SeConDA : Self‐Training Consistency Guided Domain Adaptation for Cross‐Domain Remote Sensing Image Semantic Segmentation
ABSTRACT
Well‐trained remote sensing (RS) deep learning models often encounter a considerable decline in performance when applied to images that differ from the training data. This decline can be attributed to variations in imaging sensors, geographic location, imaging time, and radiation levels during image acquisition. Consequently, the widespread application of these models has been greatly impeded. An envisioned resolution to confront this challenge encompasses formulating a cross‐domain RS image semantic segmentation network integrated with self‐training consistency. This approach involves the generation of high‐quality pseudo‐labels for images in the target domain, which are then used to guide the training of the network.

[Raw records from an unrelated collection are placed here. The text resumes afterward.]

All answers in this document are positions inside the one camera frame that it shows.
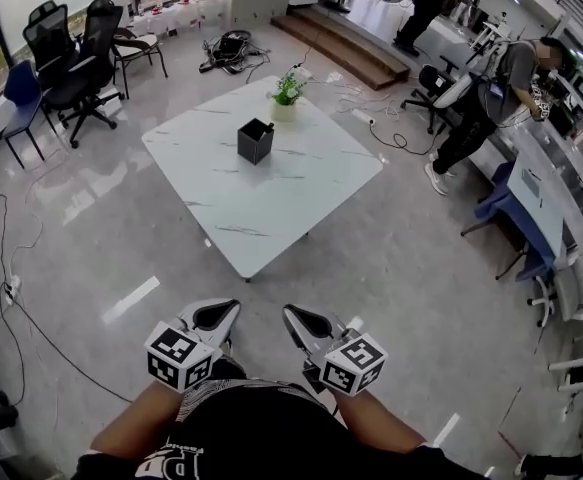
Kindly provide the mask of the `person's right forearm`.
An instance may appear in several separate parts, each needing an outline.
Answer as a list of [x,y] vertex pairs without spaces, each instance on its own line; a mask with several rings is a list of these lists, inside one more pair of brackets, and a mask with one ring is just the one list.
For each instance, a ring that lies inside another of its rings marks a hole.
[[345,425],[363,444],[404,454],[426,442],[420,433],[391,413],[368,391],[353,397],[334,390],[331,393]]

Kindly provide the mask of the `white marble table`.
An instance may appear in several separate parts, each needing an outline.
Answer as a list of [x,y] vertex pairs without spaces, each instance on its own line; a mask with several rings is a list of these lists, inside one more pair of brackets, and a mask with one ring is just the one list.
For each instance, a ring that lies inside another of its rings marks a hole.
[[258,164],[238,153],[238,131],[271,122],[268,76],[204,102],[142,141],[211,242],[244,279],[307,234],[382,170],[380,160],[306,98],[277,122]]

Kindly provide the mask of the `person's black printed shirt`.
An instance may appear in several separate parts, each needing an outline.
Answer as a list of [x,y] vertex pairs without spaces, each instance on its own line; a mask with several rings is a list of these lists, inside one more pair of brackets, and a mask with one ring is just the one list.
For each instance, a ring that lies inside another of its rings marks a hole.
[[426,441],[409,453],[367,446],[341,415],[269,390],[231,390],[176,419],[140,460],[91,448],[71,480],[484,480]]

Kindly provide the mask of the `potted green plant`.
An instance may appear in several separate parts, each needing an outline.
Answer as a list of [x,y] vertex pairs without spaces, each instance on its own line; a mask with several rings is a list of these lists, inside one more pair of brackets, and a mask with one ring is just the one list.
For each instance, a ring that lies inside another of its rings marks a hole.
[[274,122],[291,122],[296,118],[297,102],[303,96],[306,81],[295,72],[282,77],[271,98],[271,119]]

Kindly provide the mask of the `wooden steps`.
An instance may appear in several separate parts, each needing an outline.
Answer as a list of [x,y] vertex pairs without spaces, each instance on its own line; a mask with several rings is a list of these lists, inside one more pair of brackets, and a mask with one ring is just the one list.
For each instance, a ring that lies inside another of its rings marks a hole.
[[293,9],[271,24],[324,55],[374,91],[406,83],[410,68],[358,32],[313,8]]

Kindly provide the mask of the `white rimmed office chair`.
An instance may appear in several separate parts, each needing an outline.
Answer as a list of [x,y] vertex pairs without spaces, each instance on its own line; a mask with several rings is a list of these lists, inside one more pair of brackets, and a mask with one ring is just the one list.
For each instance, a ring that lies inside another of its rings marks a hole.
[[457,103],[472,87],[475,81],[473,73],[464,74],[458,81],[438,96],[432,103],[431,111],[442,115],[453,104]]

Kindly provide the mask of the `white workbench shelving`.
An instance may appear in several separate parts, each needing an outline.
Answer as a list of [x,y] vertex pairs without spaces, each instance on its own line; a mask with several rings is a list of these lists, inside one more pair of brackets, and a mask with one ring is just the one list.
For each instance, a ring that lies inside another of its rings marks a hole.
[[[534,39],[543,33],[556,32],[570,45],[576,57],[576,72],[583,77],[583,36],[575,17],[564,12],[552,17],[541,8],[544,0],[481,0],[480,4],[494,8],[497,14],[507,13],[507,26],[513,39]],[[583,98],[565,77],[554,74],[567,97],[583,110]],[[535,122],[528,111],[519,110],[485,144],[469,157],[484,174],[491,177],[496,167],[521,157],[544,183],[556,211],[562,215],[564,246],[583,256],[583,120],[573,132],[562,136],[548,120]]]

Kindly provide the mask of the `black mesh office chair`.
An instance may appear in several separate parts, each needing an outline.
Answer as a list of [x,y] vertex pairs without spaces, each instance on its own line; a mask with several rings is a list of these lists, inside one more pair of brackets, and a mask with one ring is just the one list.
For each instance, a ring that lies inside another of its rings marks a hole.
[[68,28],[68,7],[48,0],[29,15],[22,32],[33,54],[38,81],[50,89],[78,62],[79,50]]
[[117,123],[99,112],[98,108],[113,99],[125,99],[119,90],[105,97],[100,96],[101,90],[109,85],[115,74],[111,49],[122,14],[123,8],[115,5],[113,0],[94,0],[88,6],[78,63],[62,74],[44,96],[52,110],[64,112],[73,109],[71,114],[60,118],[64,127],[67,127],[69,120],[77,118],[69,138],[73,149],[79,146],[76,136],[88,116],[95,117],[111,129],[117,128]]

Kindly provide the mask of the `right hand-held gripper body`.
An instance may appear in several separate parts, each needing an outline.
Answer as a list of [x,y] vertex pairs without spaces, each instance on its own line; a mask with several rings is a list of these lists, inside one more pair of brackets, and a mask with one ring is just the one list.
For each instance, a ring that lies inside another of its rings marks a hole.
[[303,375],[318,394],[329,389],[355,397],[377,381],[387,358],[387,352],[368,333],[345,328],[308,355]]

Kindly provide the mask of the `black swivel office chair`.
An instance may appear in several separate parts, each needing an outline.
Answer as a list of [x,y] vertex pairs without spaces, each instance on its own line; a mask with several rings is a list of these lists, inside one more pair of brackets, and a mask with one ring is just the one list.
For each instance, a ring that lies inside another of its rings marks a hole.
[[447,117],[448,110],[436,107],[435,102],[456,82],[453,73],[458,70],[458,66],[444,55],[440,58],[446,63],[446,67],[441,70],[430,64],[425,65],[418,75],[420,87],[411,92],[411,99],[405,99],[400,103],[401,110],[414,106],[428,111],[427,133],[429,135],[438,135],[447,126],[453,127]]

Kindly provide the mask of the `blue chair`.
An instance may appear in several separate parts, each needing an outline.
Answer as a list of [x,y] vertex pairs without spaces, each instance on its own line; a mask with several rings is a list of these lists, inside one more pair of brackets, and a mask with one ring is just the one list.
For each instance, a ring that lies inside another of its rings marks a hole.
[[48,111],[43,108],[43,90],[30,60],[23,60],[10,68],[3,96],[14,105],[14,110],[1,133],[2,139],[21,168],[24,168],[24,164],[11,143],[11,139],[21,133],[27,135],[39,158],[45,162],[45,156],[30,130],[39,110],[42,111],[51,131],[54,134],[57,134],[57,131]]

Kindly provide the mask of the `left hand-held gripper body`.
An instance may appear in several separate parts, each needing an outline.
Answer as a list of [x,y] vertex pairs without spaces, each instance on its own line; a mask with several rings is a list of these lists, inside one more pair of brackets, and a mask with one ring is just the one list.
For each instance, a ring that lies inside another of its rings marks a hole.
[[208,321],[187,328],[160,321],[144,343],[149,375],[180,394],[200,384],[218,355],[217,331]]

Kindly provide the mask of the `row of clear water jugs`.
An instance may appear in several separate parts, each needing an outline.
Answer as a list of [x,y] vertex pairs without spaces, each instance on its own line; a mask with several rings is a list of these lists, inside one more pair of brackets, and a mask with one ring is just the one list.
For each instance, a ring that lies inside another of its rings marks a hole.
[[178,0],[168,7],[160,8],[157,13],[148,10],[142,15],[132,16],[123,27],[130,29],[136,36],[162,36],[204,25],[218,25],[223,17],[222,0]]

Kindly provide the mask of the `person's left forearm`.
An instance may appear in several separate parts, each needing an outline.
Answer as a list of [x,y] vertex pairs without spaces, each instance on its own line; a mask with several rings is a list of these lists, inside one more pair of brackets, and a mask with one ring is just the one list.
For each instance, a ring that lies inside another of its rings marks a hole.
[[90,448],[117,458],[140,460],[154,452],[169,432],[184,395],[151,383],[119,416],[100,431]]

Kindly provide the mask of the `beige cushioned chair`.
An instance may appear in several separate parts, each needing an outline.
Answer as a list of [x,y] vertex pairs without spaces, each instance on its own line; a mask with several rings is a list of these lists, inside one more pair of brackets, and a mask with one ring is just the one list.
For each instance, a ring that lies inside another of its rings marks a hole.
[[113,36],[111,51],[114,66],[113,83],[116,83],[116,74],[120,70],[122,73],[125,99],[130,98],[126,71],[131,62],[146,57],[149,64],[153,65],[153,57],[157,56],[164,77],[169,77],[158,37],[154,34],[137,36],[128,28],[117,28]]

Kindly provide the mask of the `black square pen holder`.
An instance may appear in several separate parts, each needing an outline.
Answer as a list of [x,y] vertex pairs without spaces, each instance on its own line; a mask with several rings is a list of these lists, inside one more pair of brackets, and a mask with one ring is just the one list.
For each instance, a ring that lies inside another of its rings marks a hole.
[[253,165],[257,165],[271,151],[274,131],[266,133],[267,124],[257,118],[237,130],[237,152]]

To enhance the model's ability to learn the data distributions of both the source and target domains, highly perturbed mixed samples are created by blending images from these domains. Additionally, adversarial training is incorporated to reduce the entropy of the model's predicted results, thereby mitigating the influence of noise present in the pseudo‐labels. As a result, this approach effectively extracts domain‐invariant features and minimizes the disparities between the distributions of the different domains. By employing the ISPRS and LoveDA datasets in a series of experiments conducted across varied scenarios, our empirical investigations evince the capacity of the proposed methodology to generalize the model to target domain data, which is achieved through the mitigation of disparities between domain distributions. It effectively alleviates the domain shift issues caused by differences in imaging locations and band combinations in RS image data and achieves state‐of‐the‐art results and validates its effectiveness.